#### EXERCISE:
Gather each line in the entries that includes the string "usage".

Dataset excerpts
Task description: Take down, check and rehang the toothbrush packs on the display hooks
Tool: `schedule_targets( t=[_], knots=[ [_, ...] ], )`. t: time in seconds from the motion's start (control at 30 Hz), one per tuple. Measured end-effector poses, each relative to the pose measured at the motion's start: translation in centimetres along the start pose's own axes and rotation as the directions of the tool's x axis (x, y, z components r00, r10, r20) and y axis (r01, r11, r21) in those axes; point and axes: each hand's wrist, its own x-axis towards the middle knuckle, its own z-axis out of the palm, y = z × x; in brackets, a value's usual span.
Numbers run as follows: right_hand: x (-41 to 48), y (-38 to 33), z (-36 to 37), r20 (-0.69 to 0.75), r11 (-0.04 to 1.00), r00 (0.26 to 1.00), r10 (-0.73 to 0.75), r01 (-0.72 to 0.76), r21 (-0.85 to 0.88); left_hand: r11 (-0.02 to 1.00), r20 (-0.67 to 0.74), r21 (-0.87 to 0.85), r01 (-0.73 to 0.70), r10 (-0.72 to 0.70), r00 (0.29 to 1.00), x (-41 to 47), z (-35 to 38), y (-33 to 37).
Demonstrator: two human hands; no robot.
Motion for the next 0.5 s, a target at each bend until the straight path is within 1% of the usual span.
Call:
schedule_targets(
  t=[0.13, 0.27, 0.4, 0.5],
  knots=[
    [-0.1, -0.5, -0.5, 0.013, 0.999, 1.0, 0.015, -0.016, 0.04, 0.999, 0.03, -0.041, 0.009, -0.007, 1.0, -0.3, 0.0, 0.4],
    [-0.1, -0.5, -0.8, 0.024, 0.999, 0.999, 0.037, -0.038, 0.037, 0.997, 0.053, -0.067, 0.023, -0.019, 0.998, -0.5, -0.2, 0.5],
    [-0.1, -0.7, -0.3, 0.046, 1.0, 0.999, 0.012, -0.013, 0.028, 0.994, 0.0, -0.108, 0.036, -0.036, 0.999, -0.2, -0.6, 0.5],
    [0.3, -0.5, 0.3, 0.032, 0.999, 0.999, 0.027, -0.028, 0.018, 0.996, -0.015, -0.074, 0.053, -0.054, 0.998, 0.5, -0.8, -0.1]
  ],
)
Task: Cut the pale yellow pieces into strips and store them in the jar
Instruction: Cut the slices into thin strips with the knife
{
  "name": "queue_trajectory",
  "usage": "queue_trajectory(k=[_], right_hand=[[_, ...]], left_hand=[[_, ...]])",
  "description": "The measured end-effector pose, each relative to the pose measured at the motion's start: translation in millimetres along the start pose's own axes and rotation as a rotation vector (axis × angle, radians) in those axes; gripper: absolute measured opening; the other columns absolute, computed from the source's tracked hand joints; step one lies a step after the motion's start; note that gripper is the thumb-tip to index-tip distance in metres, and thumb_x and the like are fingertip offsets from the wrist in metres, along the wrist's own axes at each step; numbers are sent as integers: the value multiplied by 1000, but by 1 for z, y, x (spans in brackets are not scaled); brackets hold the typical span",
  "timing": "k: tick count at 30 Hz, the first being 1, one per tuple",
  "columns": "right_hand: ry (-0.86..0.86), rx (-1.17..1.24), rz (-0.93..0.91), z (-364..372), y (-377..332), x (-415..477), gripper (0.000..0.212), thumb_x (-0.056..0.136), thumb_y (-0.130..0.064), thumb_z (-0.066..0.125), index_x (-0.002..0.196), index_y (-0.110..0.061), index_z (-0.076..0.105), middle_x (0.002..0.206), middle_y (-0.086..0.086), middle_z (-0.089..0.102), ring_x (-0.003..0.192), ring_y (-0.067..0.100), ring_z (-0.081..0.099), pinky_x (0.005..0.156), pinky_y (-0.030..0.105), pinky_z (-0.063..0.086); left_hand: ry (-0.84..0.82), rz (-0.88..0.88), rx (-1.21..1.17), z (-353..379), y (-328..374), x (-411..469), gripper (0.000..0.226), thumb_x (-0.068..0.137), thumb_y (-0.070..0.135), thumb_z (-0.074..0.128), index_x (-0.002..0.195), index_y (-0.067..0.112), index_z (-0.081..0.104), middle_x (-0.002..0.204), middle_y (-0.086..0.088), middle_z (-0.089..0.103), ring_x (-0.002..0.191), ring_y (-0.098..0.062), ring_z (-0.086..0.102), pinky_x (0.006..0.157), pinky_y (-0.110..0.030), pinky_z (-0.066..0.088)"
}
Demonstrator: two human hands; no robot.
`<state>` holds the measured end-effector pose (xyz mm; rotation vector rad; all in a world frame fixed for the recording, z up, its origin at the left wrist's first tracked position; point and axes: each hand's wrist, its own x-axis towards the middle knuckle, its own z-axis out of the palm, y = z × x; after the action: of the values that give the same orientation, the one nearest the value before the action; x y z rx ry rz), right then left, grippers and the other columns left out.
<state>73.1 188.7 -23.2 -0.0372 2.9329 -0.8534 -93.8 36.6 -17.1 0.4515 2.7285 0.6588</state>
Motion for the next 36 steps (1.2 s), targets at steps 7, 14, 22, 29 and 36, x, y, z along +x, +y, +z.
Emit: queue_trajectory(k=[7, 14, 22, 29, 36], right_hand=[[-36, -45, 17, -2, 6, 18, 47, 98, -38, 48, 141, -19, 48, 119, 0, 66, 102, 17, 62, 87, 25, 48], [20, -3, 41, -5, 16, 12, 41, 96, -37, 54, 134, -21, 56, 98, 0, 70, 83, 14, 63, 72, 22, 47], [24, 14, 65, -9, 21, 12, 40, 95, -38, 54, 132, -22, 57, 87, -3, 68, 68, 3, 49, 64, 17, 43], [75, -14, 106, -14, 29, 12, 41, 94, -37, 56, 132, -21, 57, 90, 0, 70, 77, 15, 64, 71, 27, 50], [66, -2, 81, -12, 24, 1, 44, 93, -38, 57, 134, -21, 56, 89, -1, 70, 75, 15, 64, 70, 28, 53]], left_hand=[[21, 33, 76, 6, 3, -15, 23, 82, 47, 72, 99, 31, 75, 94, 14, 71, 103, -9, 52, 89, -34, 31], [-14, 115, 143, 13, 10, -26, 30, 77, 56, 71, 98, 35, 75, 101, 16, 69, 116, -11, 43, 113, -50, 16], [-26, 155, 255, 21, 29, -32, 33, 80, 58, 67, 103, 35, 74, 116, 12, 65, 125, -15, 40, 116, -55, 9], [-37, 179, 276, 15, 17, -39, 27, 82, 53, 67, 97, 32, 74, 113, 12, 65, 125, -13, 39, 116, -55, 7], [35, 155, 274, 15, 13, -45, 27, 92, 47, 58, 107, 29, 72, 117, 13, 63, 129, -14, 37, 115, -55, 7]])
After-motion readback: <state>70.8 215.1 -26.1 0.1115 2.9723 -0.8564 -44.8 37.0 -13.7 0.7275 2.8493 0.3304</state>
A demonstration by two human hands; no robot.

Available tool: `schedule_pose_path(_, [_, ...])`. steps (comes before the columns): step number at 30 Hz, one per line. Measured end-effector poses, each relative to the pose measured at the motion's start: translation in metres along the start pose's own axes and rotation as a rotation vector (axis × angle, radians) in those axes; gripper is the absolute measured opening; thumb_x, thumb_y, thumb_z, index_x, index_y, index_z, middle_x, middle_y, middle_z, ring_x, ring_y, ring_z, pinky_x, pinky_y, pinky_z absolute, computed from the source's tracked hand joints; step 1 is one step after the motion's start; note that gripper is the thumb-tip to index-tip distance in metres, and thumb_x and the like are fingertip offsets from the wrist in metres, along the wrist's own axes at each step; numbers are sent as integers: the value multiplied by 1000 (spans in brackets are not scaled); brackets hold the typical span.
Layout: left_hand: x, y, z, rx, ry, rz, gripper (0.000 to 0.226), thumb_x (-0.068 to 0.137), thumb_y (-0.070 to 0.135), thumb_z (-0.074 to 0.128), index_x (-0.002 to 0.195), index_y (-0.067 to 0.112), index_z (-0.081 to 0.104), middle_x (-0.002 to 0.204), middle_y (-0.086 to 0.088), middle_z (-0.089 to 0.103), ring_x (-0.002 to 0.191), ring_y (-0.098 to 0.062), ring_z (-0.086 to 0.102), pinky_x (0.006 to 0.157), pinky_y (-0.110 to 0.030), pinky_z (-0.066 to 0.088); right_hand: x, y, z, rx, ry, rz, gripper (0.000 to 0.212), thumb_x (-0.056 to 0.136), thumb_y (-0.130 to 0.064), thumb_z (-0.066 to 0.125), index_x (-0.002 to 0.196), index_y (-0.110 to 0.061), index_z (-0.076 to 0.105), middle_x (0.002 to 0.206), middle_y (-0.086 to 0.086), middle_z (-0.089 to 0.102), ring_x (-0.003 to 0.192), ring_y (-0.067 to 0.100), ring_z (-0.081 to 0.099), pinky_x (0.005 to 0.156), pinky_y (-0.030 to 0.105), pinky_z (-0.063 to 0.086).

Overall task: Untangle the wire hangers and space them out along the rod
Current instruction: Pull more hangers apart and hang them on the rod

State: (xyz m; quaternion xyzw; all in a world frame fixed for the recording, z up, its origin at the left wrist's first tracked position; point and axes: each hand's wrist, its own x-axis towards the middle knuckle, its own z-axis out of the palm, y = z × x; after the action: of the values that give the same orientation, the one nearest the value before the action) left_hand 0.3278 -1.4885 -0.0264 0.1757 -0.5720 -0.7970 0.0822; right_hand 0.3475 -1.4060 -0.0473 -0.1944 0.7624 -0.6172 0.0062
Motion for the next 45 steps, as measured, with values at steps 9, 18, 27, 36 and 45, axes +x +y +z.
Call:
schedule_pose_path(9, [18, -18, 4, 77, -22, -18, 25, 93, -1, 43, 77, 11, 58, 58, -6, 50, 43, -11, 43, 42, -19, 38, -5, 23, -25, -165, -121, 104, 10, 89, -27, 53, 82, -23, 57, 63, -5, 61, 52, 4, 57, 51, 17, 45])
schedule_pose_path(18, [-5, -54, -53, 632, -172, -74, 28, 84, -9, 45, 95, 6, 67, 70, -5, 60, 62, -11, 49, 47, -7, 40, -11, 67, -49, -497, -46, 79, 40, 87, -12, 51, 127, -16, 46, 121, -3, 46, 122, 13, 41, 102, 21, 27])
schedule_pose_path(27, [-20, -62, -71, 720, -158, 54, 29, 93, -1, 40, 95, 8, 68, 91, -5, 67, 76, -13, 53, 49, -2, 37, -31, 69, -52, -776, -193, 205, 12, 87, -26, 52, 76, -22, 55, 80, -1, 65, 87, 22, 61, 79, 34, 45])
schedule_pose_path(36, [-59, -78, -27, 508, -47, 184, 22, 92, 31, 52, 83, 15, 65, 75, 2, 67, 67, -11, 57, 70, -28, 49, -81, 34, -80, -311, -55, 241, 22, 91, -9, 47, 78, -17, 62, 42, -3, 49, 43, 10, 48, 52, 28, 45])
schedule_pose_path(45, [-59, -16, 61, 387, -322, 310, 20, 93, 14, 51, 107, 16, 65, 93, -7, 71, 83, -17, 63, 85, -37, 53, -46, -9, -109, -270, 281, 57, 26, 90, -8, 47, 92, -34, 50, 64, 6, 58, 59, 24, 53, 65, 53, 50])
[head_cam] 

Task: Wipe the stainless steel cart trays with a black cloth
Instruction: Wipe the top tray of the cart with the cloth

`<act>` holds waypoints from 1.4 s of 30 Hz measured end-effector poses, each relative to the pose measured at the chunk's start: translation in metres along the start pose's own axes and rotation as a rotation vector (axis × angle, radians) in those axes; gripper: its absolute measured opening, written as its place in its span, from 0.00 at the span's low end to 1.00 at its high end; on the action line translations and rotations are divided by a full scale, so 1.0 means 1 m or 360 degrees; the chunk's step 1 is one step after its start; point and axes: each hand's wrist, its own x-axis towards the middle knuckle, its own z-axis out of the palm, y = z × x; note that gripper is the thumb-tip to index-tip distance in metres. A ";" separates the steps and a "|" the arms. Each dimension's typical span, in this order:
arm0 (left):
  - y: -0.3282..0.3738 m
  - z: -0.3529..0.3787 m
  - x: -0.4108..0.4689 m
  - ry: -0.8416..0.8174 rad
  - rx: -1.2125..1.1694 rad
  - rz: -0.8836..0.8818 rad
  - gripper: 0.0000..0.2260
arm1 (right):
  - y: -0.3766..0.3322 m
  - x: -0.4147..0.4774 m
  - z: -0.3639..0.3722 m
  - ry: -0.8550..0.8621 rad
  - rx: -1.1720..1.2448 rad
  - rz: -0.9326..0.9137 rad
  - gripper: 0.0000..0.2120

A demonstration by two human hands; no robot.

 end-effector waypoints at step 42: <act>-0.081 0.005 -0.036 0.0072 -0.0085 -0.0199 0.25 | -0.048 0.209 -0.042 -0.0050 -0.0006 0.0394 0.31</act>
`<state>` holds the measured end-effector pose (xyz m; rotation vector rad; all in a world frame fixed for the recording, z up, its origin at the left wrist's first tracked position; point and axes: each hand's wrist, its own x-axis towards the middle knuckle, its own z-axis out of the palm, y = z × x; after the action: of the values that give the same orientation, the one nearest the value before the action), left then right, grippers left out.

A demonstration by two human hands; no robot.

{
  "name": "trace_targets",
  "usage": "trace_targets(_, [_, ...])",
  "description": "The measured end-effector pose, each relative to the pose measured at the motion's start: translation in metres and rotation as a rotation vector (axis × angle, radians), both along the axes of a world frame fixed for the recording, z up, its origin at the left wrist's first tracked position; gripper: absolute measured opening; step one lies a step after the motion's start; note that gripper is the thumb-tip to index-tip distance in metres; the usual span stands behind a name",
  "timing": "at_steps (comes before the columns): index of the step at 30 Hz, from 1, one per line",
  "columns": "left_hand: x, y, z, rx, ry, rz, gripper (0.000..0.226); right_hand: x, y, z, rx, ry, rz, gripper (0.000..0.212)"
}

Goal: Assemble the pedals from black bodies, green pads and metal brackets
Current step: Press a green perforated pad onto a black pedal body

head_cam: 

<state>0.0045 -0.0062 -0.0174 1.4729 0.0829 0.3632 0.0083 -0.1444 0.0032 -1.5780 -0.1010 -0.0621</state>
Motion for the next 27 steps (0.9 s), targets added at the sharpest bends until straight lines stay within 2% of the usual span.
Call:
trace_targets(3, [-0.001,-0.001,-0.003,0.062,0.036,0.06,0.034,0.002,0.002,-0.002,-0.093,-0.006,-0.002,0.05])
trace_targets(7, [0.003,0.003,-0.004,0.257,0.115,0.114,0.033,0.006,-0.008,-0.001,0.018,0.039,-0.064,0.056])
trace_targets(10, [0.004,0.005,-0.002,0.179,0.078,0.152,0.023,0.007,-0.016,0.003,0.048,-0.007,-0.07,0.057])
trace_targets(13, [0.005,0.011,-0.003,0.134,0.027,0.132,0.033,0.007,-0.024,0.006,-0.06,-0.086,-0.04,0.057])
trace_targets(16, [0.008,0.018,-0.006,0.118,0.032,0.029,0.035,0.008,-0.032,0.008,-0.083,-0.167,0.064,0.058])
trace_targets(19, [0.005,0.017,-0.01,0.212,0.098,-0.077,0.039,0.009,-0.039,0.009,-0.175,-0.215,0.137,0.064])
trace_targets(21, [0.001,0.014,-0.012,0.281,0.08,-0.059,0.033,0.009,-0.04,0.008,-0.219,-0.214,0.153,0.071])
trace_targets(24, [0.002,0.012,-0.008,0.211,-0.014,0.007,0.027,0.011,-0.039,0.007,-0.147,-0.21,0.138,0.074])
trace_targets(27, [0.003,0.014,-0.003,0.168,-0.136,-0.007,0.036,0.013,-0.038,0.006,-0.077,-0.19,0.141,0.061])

#### TASK ANSWER:
  "usage": "queue_trajectory(k=[_], right_hand=[[_, ...]], left_hand=[[_, ...]])",
  "usage": "trace_targets(_, [_, ...])",

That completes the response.